Storico, studioso della Civiltà Egizia e del Vicino Oriente Antico da molti anni. Durante le sue ricerche ha realizzato una notevole biblioteca personale, che ha messo a disposizione di appassionati, studiosi e studenti. E’ autore e coautore di saggi storici e per Ananke ha pubblicato “Tutankhamon. Immagini e Testi dall’Ultima Dimora”; “La Stele di Rosetta e il Decreto di Menfi”; “Ramesse II e gli Hittiti. La Battaglia di Qadesh, il Trattato di pace e i matrimoni interdinastici”.

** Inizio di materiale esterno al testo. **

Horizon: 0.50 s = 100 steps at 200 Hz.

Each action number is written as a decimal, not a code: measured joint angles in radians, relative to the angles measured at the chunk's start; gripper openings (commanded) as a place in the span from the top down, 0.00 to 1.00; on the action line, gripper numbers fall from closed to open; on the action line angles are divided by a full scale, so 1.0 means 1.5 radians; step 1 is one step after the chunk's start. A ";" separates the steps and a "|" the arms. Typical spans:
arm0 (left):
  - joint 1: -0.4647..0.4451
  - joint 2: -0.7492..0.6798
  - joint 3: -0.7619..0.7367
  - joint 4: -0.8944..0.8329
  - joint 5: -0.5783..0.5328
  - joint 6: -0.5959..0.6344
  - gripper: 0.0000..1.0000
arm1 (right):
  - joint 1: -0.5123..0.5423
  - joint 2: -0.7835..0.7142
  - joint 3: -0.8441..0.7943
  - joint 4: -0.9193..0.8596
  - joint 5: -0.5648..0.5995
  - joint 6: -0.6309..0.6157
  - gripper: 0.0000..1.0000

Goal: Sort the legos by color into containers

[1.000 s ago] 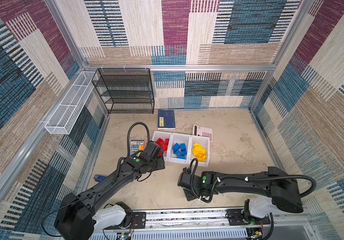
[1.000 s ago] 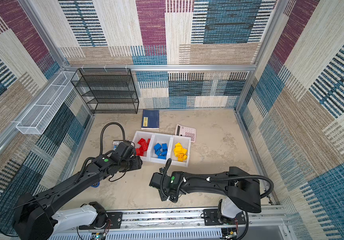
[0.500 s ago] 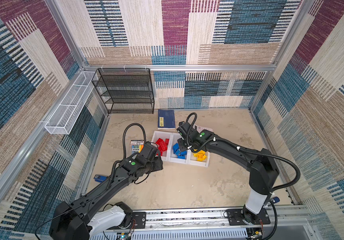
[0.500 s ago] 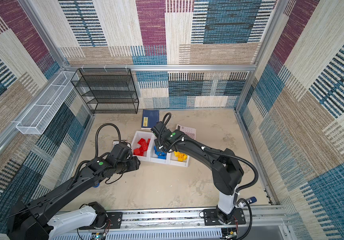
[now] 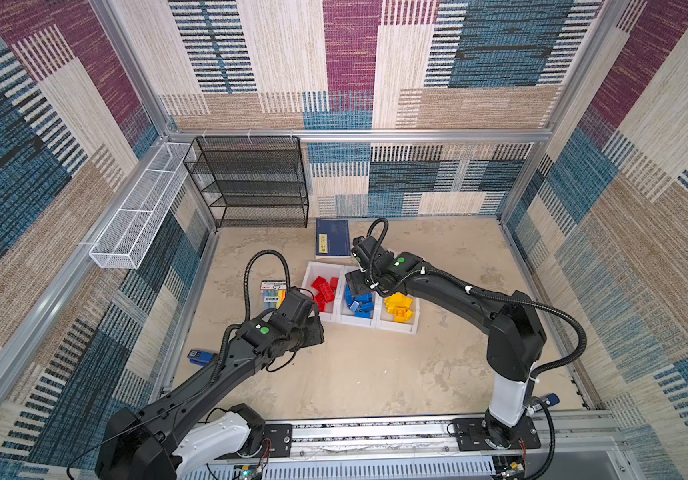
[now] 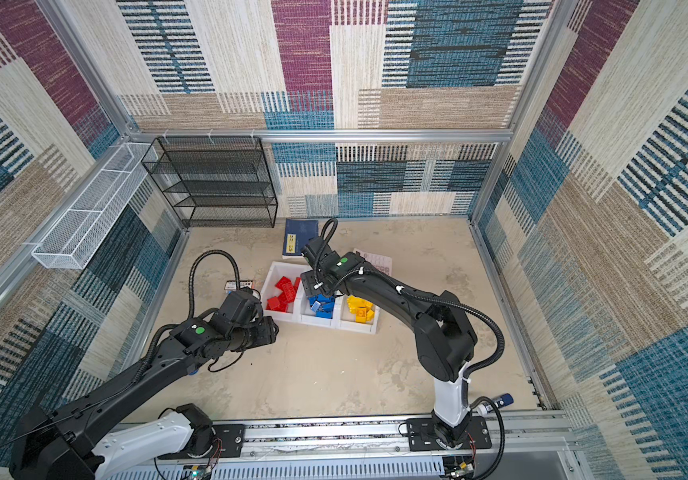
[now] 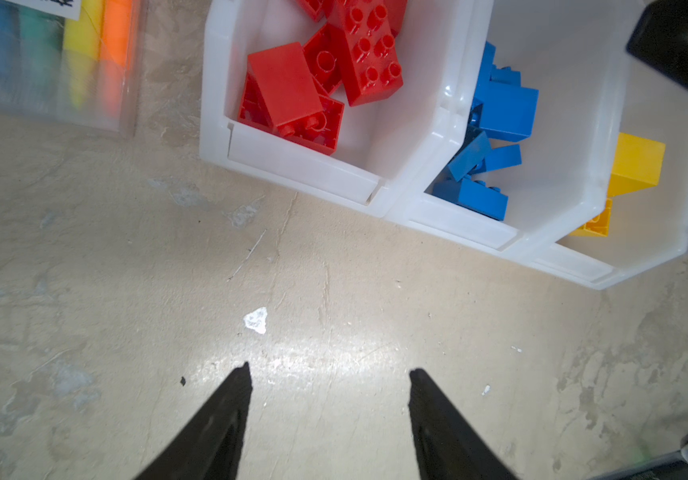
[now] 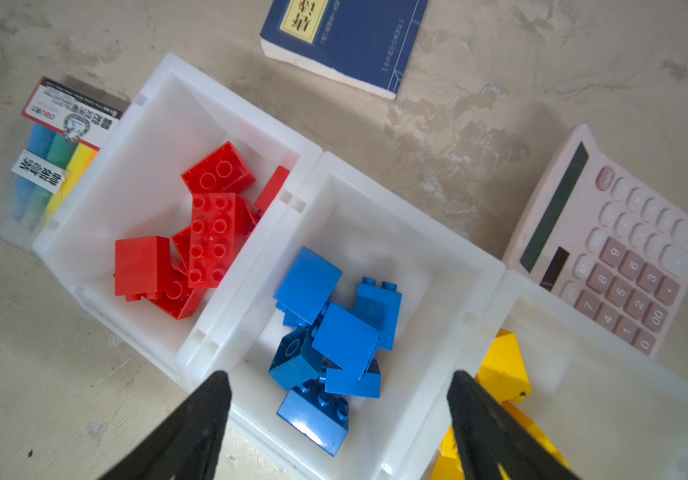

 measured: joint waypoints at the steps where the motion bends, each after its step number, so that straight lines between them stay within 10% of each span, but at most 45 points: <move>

E’ socio fondatore e membro del Consiglio di Amministrazione dell’Associazione Egittologia.net. Ha ideato e dirige in qualità di Direttore Editoriale, il magazine online “MA – MediterraneoAntico”, che raccoglie articoli sull’antico Egitto e sull’archeologia del Mediterraneo. Ha ideato e dirige un progetto che prevede la pubblicazione integrale di alcuni templi dell’antico Egitto. Attualmente, dopo aver effettuato rilevazioni in loco, sta lavorando a una pubblicazione relativa Tempio di Dendera.

E’ membro effettivo del “Min Project”, lo scavo della Missione Archeologica Canario-Toscana presso la Valle dei Nobili a Sheik abd el-Gurna, West Bank, Luxor. Compie regolarmente viaggi in Egitto, sia per svolgere ricerche personali, sia per accompagnare gruppi di persone interessate a tour archeologici, che prevedono la visita di siti di grande interesse storico, ma generalmente trascurati dai grandi tour operator. Svolge regolarmente attività di divulgazione presso circoli culturali e scuole di ogni ordine e grado, proponendo conferenze arricchite da un corposo materiale fotografico, frutto di un’intensa attività di fotografo che si è svolta in Egitto e presso i maggiori musei d’Europa.